Pemungutan suara yang semula diselenggarakan 23 September 2020 menjadi 9 Desember 2020 itu berimplikasi pada tahapan Pilkada bergeser menjadi 15 Juni 2020.
Meski demikian, hal itu harus dijamin dengan penerapan protokol kesehatan ketat sehingga tidak mengganggu keselamatan, kesehatan, dan proses demokrasi berjalan di 270 daerah.
“Protokol kesehatan dan koordinasi dengan Gugus Tugas tetap harus dijalankan.

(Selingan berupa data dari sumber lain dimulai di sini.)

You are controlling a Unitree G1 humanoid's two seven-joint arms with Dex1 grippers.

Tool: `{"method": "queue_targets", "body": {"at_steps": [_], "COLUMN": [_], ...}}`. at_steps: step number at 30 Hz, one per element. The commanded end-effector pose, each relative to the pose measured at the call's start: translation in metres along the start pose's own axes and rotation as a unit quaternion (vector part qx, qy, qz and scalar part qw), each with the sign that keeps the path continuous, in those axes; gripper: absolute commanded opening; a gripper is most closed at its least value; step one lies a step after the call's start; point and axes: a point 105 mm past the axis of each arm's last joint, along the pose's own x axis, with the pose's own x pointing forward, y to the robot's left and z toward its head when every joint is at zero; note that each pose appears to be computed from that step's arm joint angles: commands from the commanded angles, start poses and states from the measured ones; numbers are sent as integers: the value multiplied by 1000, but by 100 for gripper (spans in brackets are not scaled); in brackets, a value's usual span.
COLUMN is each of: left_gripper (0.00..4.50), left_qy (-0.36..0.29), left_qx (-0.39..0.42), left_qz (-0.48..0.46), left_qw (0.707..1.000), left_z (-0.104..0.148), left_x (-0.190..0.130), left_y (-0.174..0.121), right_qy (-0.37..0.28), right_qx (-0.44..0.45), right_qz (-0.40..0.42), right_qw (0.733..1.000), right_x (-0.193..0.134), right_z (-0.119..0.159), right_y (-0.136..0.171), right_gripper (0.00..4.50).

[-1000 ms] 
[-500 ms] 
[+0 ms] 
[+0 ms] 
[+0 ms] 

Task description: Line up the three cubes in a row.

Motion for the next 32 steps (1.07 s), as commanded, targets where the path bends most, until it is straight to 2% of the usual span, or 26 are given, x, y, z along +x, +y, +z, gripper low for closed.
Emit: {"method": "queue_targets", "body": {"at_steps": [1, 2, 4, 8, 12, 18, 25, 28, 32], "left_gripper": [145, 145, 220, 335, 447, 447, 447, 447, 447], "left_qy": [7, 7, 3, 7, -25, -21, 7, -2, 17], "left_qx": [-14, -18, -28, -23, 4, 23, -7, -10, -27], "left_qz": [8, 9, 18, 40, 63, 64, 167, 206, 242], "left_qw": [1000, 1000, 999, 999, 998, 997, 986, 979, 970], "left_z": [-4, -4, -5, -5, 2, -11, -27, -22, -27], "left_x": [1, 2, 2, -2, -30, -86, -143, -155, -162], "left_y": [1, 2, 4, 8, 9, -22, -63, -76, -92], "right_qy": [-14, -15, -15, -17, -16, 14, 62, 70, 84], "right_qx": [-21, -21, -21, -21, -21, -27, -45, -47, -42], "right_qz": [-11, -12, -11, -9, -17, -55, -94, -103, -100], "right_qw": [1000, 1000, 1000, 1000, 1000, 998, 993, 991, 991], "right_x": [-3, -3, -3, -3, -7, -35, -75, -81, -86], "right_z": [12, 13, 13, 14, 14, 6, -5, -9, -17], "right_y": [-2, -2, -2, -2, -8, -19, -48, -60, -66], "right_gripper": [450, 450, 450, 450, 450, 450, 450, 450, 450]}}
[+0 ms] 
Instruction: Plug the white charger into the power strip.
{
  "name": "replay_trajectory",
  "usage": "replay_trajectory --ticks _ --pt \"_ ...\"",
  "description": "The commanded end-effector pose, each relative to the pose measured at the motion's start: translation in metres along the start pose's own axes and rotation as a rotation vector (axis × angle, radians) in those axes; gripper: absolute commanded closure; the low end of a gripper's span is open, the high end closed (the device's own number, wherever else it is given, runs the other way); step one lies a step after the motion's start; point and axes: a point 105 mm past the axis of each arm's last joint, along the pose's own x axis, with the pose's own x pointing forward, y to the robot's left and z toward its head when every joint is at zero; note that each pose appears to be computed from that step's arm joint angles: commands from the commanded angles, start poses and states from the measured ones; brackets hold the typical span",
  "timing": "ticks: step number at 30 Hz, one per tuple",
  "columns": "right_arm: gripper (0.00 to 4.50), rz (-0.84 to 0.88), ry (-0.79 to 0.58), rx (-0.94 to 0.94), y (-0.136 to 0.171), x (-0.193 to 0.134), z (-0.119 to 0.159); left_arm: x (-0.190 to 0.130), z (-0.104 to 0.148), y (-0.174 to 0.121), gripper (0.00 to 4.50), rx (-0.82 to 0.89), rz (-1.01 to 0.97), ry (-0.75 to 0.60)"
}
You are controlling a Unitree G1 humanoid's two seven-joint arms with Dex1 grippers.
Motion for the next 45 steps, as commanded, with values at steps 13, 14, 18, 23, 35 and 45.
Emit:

Sehingga saat dimulainya kembali tahapan 15 Juni nanti, semuanya berjalan sesuai prosedur protokol kesehatan,” terangnya.
Poin kesepakatan Rapat Dengar Pendapat (RDP) antara Mendagri bersama Komisi II DPR dan Penyelenggara Pemilu yakni, Pertama, berdasarkan penjelasan yang disampaikan KPU Iangkah-Iangkah kebijakan dan situasi pengendalian oleh pemerintah, termasuk saran, usulan, dan dukungan Gugus Tugas Percepatan Penanganan Covid-19 melalui Surat Ketua Gugus Tugas Nomor B196/KA GUGAS/PD 01 02/05/2020 Tanggal 27 Mei 2020.
Kedua, Komisi II DPR menyetujui usulan perubahan Rancangan Peraturan KPU Tentang Perubahan Ketiga atas Peraturan Komisi Pemilihan Umum Nomor 15 Tahun 2019.